Quotes about the Philosophy of Science
The language of experiment is more authoritative than any reasoning: facts can destroy our ratiocination - not vice versa.
The best grammar for thinking about the world is that of change, not of permanence. Not of being, but of becoming.
The ability to understand something before it`s observed is at the heart of scientific thinking.
Abstract thought can anticipate by centuries hypotheses that find a use - or confirmation - in scientific inquiry.
In the history of science, ever since the famous trial of Galileo, it has repeatedly been claimed that scientific truth cannot be reconciled with the religious interpretation of the world. Although I an now convinced that scientific truth is unassailable in its own field, I have never found it possible to dismiss the content of religious thinking as simply part of an outmoded phase in the consciousness of mankind, a part we shall have to give up from now on, Thus in the course of my life I have repeatedly been compelled to ponder on the relationship of these two regions of though, for I have never been able to doubt the reality of that to which they point.
A scientist must (...) be absolutely like a child.
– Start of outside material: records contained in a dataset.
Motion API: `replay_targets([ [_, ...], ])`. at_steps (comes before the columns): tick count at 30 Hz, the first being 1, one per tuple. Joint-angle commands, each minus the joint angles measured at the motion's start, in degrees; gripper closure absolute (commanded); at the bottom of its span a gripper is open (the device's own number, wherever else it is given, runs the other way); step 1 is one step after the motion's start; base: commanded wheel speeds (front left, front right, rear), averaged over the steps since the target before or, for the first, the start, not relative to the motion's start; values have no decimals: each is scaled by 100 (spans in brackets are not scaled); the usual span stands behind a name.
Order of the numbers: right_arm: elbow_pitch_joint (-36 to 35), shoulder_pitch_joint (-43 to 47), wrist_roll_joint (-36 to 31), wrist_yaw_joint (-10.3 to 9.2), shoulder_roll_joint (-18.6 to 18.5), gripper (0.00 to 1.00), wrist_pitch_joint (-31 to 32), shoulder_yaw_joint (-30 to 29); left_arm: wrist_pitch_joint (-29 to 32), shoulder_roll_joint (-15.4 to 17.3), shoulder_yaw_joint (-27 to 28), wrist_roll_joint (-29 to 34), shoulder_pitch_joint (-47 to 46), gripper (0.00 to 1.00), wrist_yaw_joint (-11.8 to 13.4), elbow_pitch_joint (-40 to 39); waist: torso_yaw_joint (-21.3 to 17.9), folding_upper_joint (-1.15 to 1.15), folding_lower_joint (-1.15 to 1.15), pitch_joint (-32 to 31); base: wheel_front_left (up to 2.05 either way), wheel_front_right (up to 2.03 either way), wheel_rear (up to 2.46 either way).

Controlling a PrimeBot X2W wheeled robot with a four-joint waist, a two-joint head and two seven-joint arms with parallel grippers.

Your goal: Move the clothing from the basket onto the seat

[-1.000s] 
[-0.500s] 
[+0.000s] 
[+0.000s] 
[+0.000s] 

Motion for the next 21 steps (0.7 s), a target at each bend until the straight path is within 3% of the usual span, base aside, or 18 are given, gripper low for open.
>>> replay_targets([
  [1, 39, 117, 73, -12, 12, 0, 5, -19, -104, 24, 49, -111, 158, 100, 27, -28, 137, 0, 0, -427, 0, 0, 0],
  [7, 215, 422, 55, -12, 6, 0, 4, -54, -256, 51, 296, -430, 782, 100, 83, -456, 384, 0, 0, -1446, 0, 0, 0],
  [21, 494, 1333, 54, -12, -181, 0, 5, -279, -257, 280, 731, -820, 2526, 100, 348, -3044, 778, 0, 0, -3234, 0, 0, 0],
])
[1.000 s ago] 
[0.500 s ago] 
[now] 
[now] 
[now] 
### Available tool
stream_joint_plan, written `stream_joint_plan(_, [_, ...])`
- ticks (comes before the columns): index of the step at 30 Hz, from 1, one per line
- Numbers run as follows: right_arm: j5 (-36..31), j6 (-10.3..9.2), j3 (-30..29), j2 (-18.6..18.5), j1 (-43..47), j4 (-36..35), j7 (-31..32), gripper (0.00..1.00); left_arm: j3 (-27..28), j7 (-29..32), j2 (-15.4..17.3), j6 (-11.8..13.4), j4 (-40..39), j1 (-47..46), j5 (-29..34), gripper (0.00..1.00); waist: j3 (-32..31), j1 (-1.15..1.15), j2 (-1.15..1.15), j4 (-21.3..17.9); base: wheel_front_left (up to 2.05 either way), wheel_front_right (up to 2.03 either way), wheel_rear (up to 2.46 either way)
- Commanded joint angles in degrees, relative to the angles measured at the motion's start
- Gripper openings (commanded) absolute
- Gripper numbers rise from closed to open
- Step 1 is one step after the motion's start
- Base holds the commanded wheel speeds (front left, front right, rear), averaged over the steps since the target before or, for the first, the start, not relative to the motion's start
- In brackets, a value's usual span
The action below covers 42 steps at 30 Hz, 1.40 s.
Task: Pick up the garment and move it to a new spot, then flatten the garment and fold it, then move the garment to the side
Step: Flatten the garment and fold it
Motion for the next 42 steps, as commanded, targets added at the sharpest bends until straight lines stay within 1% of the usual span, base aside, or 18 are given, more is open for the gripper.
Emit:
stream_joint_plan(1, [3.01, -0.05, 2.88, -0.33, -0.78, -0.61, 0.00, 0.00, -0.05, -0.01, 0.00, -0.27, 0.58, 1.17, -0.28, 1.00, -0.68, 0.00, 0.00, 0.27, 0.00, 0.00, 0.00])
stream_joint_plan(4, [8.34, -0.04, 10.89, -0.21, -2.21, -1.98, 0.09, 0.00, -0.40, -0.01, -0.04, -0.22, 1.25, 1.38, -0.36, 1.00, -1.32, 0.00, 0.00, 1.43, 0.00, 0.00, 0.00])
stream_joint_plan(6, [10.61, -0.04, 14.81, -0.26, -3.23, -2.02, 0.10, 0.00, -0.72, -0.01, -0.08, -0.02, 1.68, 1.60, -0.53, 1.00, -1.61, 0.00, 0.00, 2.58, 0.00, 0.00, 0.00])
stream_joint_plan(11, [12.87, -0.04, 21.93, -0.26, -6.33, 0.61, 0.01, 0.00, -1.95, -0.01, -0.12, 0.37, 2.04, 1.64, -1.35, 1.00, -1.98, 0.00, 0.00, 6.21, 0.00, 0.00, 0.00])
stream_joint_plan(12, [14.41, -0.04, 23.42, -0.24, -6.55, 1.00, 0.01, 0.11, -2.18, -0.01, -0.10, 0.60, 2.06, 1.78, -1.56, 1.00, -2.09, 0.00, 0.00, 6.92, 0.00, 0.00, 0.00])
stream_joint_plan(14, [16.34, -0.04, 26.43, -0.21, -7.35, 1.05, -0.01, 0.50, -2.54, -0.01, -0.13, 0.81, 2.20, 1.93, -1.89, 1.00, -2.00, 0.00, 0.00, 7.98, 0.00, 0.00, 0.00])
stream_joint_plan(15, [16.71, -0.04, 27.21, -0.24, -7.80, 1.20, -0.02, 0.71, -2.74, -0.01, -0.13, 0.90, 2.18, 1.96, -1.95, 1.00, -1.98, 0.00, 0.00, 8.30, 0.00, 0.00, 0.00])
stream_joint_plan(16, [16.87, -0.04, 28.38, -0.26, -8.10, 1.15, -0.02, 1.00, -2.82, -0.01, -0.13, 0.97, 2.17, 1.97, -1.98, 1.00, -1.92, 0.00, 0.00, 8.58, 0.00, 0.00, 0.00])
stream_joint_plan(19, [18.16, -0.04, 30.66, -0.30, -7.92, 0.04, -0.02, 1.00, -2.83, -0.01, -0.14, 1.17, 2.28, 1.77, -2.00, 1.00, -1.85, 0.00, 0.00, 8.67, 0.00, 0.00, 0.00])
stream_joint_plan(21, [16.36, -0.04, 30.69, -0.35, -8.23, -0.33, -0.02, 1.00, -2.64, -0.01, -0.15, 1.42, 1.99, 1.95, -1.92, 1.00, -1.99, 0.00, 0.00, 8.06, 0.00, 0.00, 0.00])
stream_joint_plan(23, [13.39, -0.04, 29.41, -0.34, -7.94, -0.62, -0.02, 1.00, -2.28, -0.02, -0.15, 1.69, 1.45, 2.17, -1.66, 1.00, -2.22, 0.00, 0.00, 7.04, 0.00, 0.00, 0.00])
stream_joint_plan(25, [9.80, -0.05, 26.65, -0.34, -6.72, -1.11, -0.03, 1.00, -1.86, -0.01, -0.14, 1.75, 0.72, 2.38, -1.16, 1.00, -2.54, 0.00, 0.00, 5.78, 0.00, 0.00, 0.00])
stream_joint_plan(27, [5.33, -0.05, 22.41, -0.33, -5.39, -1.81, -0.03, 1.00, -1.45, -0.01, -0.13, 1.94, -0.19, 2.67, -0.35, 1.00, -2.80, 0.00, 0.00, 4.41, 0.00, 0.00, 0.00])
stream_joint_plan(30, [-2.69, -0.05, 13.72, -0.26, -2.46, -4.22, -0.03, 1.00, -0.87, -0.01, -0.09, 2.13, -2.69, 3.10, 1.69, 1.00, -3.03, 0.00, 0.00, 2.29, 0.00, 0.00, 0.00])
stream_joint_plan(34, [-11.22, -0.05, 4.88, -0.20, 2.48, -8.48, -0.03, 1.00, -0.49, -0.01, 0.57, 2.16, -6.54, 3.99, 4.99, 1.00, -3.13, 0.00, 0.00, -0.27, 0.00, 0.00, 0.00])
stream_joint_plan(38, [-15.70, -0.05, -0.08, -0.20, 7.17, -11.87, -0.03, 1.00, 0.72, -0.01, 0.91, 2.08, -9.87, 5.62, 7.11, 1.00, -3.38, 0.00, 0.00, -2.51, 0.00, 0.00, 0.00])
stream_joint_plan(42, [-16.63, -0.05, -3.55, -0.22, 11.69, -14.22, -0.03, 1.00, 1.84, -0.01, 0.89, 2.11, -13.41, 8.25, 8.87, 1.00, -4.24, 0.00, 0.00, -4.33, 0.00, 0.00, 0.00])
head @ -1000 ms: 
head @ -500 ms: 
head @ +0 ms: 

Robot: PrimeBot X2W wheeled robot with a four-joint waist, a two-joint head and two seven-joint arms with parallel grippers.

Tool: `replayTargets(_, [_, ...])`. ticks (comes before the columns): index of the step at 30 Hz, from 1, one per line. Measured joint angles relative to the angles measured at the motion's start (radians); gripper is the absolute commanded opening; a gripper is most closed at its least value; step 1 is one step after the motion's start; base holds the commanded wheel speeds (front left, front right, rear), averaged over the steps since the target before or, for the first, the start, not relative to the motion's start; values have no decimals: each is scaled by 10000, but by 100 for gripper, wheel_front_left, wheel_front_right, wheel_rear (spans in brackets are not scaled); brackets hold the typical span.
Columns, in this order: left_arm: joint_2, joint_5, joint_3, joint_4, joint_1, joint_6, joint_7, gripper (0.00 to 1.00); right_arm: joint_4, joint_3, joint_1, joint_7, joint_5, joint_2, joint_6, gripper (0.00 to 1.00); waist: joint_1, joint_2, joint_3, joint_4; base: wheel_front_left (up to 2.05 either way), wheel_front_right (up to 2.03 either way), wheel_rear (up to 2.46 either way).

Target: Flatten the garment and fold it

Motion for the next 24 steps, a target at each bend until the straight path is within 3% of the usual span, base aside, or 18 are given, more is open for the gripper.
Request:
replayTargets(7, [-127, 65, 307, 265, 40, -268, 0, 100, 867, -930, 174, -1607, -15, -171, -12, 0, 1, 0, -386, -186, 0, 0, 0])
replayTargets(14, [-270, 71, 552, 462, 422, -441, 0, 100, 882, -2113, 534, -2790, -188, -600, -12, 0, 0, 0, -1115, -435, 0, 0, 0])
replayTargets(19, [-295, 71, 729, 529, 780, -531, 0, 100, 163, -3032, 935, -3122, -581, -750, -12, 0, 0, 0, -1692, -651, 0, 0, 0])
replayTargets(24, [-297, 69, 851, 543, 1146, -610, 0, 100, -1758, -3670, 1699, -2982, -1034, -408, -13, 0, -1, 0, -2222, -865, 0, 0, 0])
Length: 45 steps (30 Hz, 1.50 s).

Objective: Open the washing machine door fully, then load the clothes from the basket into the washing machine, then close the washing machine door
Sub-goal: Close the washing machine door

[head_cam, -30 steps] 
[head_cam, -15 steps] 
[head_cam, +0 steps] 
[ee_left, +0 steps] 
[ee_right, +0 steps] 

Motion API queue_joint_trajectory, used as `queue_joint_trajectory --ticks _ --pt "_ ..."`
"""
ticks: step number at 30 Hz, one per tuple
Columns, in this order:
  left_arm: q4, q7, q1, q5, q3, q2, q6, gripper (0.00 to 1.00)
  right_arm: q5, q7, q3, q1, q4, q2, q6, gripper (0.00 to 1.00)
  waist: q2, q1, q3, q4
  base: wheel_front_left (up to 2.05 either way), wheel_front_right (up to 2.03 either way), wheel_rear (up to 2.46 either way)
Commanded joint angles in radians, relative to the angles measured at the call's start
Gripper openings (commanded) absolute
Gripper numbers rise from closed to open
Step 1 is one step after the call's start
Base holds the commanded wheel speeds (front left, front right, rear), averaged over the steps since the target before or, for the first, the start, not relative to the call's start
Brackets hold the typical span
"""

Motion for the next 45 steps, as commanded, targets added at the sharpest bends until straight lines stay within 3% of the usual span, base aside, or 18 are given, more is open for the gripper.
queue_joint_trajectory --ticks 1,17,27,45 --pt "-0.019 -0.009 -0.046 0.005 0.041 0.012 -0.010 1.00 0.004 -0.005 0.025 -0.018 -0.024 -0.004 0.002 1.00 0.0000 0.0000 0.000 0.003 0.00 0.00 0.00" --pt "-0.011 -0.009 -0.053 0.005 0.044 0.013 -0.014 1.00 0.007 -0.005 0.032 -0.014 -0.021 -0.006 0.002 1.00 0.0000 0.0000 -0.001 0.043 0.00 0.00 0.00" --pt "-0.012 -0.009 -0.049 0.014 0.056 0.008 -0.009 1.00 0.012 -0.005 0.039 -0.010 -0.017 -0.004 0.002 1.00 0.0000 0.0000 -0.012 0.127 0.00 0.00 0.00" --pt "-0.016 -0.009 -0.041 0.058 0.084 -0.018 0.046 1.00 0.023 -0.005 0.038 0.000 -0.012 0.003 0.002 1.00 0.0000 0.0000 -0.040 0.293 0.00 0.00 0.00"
If he sees a thing, he must say that he sees it, whether it was what he thought he was going to see or not. See first, think later, then test. But always see first. Otherwise you will only see what you were expecting.
Scientific inquiry shouldn`t stop just because a reasonable explanation has apparently been found.
I hope no one reading this book thinks that "The exception proves the rule" means that if you have an exception, it means the rule is true. That`s just bugnutty. I had it explained to me as "The exception tests the rule." Also not true. The exception does not test the rule - it disproves the rule.
No amount of experimentation can ever prove me right; a single experiment can prove me wrong.